White people who live in tropical climates--according to Kipling, Conrad, Somerset Maugham and other tale-spinners--generally suffer a morbid decay called tropical deterioration. Not so, say the scientists. A monumental study recently published in Medicine argues that white men, if well-fed and guarded against disease, can thrive in the tropics.

One indication is the excellent health of World War II troops in the jungles and tropical heat of the Southwest Pacific and Southeast Asia. Two teams of U.S. and Canadian Army doctors and scientists, seizing a ready-made opportunity to conduct one of the first big-scale studies ever made of white men in the tropics, examined thousands of U.S. and British soldiers on Guadalcanal, Guam, Iwo Jima, the Philippines, Burma. Findings:

P: Soldiers (and civilians) were generally fit and efficient even after five continuous years in hot, humid areas.

P: Thousands of white soldiers worked unprotected in the noonday sun, often-bareheaded, without ill effects.

P: After months of continuous fighting and hard labor, G.I.s (though averaging five to ten pounds underweight) were in excellent physical shape--as fit as troops training in the U.S. and much fitter than garrison troops in Hawaii (who went a little soft).

P: Aside from dysentery and minor skin diseases (e.g., heat rash) and eye troubles (from dust and sun glare), the troops were notably free from disease. There was no heat stroke, little malaria.

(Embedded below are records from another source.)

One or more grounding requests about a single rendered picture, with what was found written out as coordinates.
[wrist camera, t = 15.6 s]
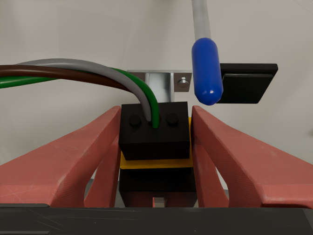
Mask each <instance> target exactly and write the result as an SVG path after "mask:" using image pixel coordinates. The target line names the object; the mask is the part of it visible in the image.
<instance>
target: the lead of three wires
mask: <svg viewBox="0 0 313 235"><path fill-rule="evenodd" d="M57 79H66V80H72V81H79V82H85V83H93V84H98V85H103V86H108V87H113V88H117V89H121V90H125V91H128V92H130V93H133V94H134V95H135V96H136V97H137V98H138V100H139V102H140V103H141V106H142V108H143V113H144V116H145V118H146V120H147V122H148V121H152V127H153V128H158V127H159V121H161V120H162V118H161V116H160V113H159V106H158V102H157V99H156V97H155V95H154V93H153V91H152V90H151V88H150V87H149V86H148V85H147V84H146V83H145V82H144V81H143V80H142V79H140V78H139V77H137V76H135V75H133V74H131V73H129V72H127V71H124V70H121V69H116V68H111V67H107V66H104V65H101V64H98V63H95V62H89V61H84V60H77V59H66V58H51V59H40V60H34V61H28V62H22V63H18V64H14V65H0V89H2V88H9V87H16V86H22V85H28V84H33V83H41V82H46V81H52V80H57Z"/></svg>
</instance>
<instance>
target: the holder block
mask: <svg viewBox="0 0 313 235"><path fill-rule="evenodd" d="M118 190H119V193H120V195H121V198H122V200H123V202H124V205H125V207H153V197H163V198H164V206H165V207H194V205H195V203H196V201H197V190H196V183H195V176H194V169H193V167H189V174H177V173H131V171H130V169H121V168H120V174H119V187H118Z"/></svg>
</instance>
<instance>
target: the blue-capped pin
mask: <svg viewBox="0 0 313 235"><path fill-rule="evenodd" d="M192 11H193V22H194V33H195V43H194V44H193V46H192V49H191V57H192V70H193V82H194V94H195V96H196V97H197V99H198V101H199V102H201V103H203V104H205V105H208V106H211V105H214V104H215V103H216V102H218V101H219V100H220V99H221V96H222V94H223V91H224V89H223V83H222V76H221V69H220V62H219V55H218V48H217V45H216V43H215V42H214V41H213V40H212V39H211V31H210V24H209V16H208V8H207V1H206V0H192Z"/></svg>
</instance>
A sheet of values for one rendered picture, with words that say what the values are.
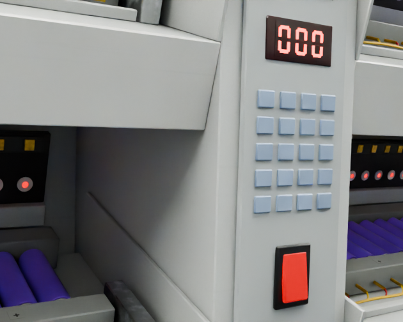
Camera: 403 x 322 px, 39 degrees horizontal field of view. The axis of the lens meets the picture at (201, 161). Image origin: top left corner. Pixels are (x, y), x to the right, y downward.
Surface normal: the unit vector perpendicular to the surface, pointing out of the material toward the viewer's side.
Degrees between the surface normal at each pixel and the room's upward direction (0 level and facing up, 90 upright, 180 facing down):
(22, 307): 16
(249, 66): 90
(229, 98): 90
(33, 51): 106
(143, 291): 90
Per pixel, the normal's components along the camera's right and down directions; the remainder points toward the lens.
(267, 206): 0.54, 0.06
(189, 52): 0.51, 0.33
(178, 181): -0.84, 0.00
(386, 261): 0.18, -0.94
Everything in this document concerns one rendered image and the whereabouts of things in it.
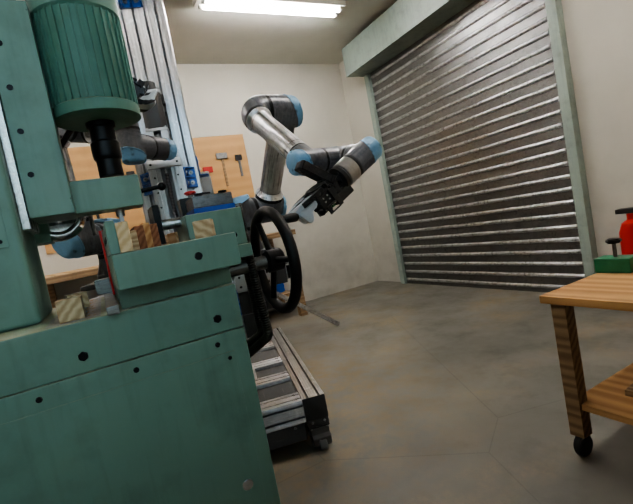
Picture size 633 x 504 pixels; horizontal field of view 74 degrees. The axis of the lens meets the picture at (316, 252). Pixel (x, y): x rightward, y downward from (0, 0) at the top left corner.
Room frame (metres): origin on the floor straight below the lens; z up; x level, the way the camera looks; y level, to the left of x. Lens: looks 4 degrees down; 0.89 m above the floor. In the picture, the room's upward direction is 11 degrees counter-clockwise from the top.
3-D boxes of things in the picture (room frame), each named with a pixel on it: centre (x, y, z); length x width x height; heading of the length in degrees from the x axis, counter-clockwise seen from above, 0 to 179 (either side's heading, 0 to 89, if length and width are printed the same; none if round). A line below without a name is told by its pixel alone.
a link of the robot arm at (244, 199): (1.75, 0.28, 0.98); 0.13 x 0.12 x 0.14; 122
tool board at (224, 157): (4.16, 1.42, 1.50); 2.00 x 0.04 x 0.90; 117
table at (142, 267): (1.02, 0.32, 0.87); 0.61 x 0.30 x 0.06; 27
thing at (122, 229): (0.96, 0.44, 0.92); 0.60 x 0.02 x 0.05; 27
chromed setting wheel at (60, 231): (1.02, 0.59, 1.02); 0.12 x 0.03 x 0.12; 117
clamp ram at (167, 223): (1.01, 0.33, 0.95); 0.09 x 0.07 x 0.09; 27
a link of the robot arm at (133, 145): (1.40, 0.51, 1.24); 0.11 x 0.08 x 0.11; 156
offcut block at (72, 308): (0.76, 0.45, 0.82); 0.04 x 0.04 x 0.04; 25
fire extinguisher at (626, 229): (2.60, -1.96, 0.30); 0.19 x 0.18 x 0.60; 117
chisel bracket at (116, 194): (0.96, 0.44, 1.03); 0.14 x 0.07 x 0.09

Why did the G.I.s stay healthy? The doctors' reasons: good food, plenty of water and salt, scientifically designed clothes, insect control, new drugs (e.g., atabrine). Wartime scientific research, which solved many of the problems of tropical living, also debunked a few old notions: that meat-eating in the tropics is bad, that white men cannot do physical labor in the hot season, that only "mad dogs and Englishmen go out in the midday sun."